** Task details **
Return each line in the records below that includes "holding".
——
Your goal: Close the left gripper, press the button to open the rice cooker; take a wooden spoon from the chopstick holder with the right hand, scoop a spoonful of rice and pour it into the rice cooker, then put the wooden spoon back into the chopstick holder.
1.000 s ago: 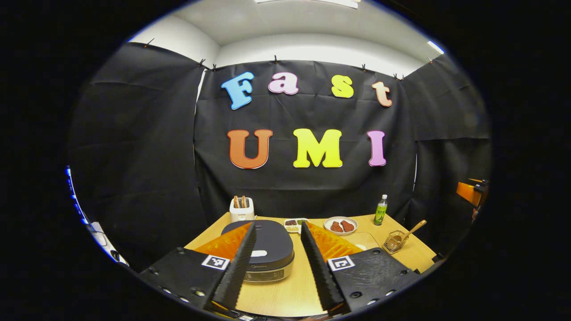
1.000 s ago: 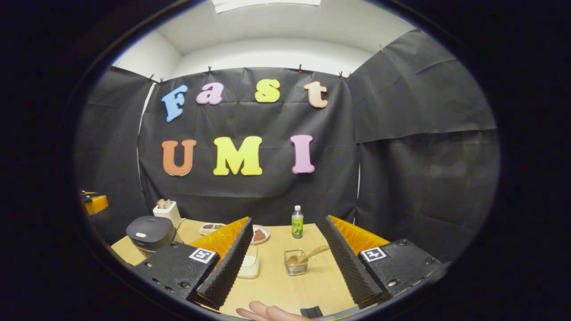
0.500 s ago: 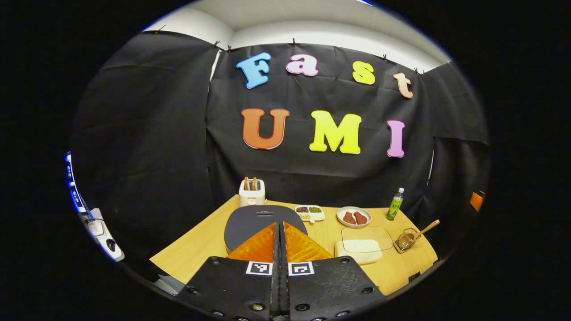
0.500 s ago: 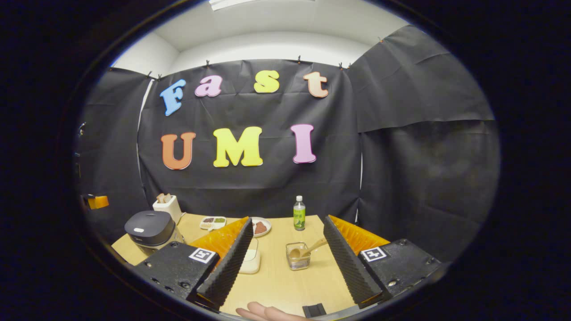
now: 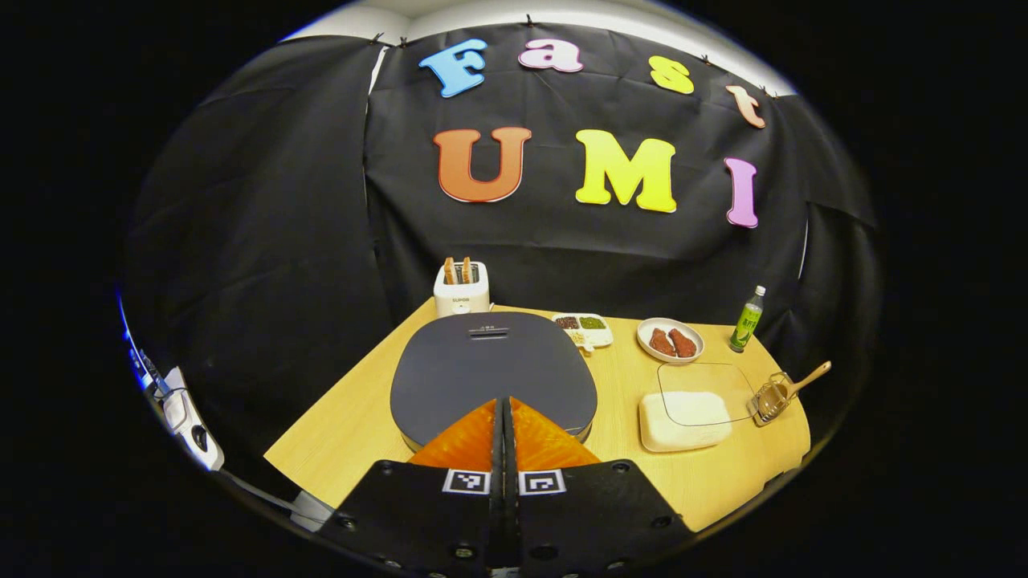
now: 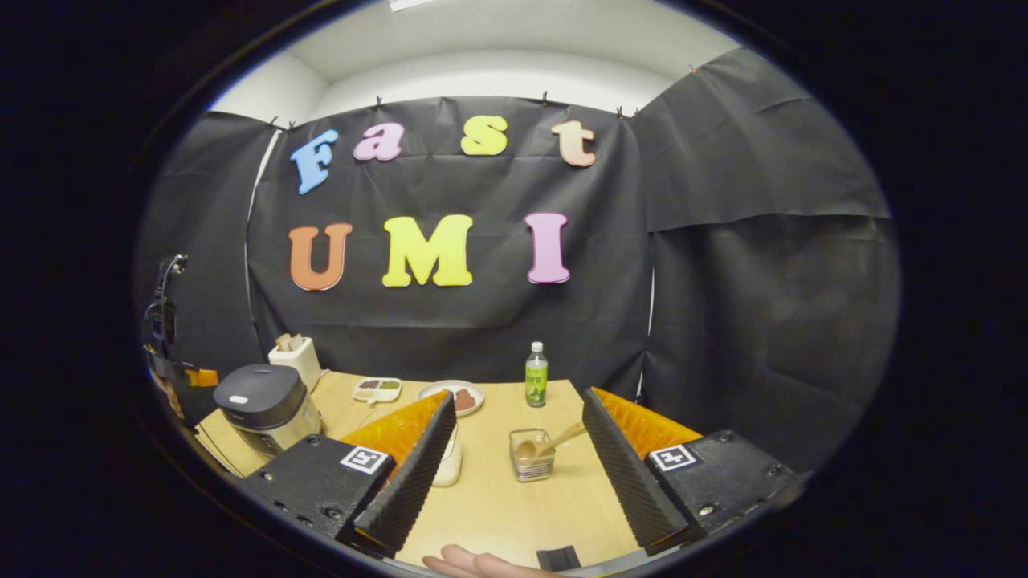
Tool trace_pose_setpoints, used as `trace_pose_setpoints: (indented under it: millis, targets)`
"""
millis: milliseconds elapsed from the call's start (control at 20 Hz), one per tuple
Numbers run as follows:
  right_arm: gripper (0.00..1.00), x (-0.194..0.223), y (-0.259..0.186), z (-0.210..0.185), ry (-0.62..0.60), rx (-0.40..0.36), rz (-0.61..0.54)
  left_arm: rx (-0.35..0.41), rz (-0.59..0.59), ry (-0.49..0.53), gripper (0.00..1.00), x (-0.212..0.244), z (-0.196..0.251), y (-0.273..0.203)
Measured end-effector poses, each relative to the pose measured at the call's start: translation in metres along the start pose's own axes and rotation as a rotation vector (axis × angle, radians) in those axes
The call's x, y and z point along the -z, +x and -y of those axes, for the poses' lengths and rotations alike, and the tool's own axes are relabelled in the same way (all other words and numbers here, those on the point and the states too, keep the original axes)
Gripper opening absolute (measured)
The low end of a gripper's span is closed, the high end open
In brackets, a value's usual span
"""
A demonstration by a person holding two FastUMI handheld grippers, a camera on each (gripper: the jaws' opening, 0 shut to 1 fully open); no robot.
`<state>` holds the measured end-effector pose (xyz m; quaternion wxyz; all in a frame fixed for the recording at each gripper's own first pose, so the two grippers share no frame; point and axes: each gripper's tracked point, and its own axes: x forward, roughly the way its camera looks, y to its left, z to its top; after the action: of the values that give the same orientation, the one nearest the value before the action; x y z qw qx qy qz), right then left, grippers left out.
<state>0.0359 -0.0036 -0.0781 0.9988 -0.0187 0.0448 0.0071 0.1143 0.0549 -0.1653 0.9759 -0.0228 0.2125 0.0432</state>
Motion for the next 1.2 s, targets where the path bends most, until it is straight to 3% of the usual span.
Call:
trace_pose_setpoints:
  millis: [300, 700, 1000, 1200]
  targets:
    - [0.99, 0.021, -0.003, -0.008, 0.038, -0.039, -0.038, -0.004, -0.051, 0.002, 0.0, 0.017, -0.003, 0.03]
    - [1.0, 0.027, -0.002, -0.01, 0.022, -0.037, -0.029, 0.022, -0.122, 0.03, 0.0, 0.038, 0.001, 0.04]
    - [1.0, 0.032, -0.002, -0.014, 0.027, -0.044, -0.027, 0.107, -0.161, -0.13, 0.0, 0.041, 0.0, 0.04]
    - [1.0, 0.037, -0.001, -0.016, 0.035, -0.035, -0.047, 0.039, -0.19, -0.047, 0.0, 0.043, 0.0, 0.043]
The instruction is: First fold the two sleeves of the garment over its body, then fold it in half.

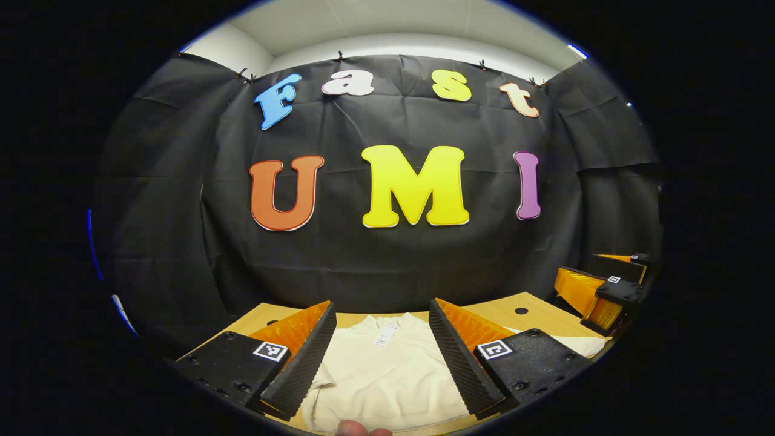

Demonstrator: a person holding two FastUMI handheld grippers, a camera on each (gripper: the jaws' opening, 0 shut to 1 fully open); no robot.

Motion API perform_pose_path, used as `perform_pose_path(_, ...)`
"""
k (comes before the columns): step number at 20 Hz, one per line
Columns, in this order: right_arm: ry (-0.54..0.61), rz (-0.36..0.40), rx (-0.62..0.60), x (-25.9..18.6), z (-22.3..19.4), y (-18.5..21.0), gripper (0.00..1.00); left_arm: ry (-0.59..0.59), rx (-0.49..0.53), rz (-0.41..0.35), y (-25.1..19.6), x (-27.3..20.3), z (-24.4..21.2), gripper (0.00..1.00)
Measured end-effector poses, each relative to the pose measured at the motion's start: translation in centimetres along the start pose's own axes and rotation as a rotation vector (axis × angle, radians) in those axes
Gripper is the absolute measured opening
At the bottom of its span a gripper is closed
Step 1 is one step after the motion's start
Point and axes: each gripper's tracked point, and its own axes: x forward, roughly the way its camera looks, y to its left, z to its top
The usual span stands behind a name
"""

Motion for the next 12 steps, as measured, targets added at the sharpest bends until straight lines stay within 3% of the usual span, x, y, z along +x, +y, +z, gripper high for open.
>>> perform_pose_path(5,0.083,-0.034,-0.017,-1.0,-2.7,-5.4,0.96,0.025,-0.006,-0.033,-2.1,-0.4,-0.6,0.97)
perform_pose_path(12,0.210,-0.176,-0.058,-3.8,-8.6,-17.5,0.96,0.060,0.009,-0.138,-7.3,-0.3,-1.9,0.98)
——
** Completed task **
A demonstration by a person holding two FastUMI handheld grippers, a camera on each (gripper: the jaws' opening, 0 shut to 1 fully open); no robot.
Demonstrator: a person holding two FastUMI handheld grippers, a camera on each (gripper: the jaws' opening, 0 shut to 1 fully open); no robot.

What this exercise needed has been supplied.